[Source data]

━━━━━━━━

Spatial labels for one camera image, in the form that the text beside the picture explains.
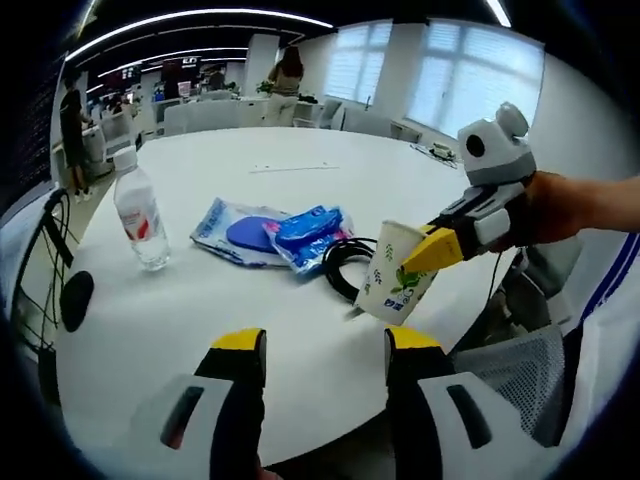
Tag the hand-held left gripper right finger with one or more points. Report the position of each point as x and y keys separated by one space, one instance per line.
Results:
x=440 y=430

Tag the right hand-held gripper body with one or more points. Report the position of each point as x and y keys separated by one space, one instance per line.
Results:
x=495 y=155

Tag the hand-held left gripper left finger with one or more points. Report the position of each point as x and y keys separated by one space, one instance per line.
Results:
x=200 y=430

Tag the white printed paper cup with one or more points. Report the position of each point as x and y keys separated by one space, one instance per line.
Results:
x=387 y=285

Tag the blue tissue pack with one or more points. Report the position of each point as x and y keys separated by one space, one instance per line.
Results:
x=310 y=237

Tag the clear bag with blue item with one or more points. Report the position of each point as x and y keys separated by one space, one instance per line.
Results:
x=235 y=232

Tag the clear plastic water bottle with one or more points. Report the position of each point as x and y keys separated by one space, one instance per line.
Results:
x=140 y=215

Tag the person's right hand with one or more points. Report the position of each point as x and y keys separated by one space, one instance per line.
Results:
x=545 y=210

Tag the person's left hand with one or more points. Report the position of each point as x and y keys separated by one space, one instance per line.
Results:
x=267 y=470

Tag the window with blinds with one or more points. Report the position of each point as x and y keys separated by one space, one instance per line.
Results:
x=475 y=80
x=357 y=65

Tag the grey mesh chair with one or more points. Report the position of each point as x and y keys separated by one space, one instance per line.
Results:
x=515 y=385

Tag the white office chair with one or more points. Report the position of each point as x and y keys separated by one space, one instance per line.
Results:
x=367 y=122
x=215 y=116
x=175 y=120

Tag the ceiling light strip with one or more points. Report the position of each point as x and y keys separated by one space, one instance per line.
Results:
x=499 y=12
x=200 y=17

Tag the black computer mouse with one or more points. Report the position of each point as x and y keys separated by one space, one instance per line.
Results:
x=76 y=300

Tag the white striped jacket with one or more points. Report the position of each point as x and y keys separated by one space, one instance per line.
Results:
x=605 y=325

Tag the black laptop stand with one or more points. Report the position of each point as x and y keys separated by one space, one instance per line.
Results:
x=47 y=240

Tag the silver laptop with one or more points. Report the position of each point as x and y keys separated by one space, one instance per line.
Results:
x=40 y=130

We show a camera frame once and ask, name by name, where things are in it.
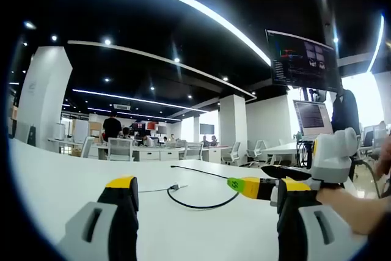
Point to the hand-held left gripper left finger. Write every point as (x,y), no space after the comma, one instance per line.
(119,227)

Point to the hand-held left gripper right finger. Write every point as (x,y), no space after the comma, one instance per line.
(293,230)

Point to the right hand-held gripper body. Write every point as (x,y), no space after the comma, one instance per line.
(333,157)

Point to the white office desk row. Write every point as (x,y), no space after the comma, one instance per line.
(159,152)

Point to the person's right hand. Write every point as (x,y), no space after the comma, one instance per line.
(339,203)

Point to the white side table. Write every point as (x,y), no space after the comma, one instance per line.
(282,149)

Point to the white office chair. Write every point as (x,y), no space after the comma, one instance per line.
(87,147)
(120,149)
(192,151)
(231,152)
(256,152)

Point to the monitor with text window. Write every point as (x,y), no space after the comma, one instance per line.
(311,117)

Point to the hanging dark monitor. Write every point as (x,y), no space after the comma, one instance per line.
(305,62)

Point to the white box appliance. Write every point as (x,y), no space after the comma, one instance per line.
(59,131)

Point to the ceiling air vent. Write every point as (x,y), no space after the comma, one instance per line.
(122,107)

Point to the dark wall screen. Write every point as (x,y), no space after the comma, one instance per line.
(207,129)

━━━━━━━━

What is needed |
Among the lines above, find those containing the word "camera" and copy each.

Exercise result |
Spatial labels for one camera image, in the form that the text beside the picture explains.
We show a camera frame once and ask, name by name, where things are in it.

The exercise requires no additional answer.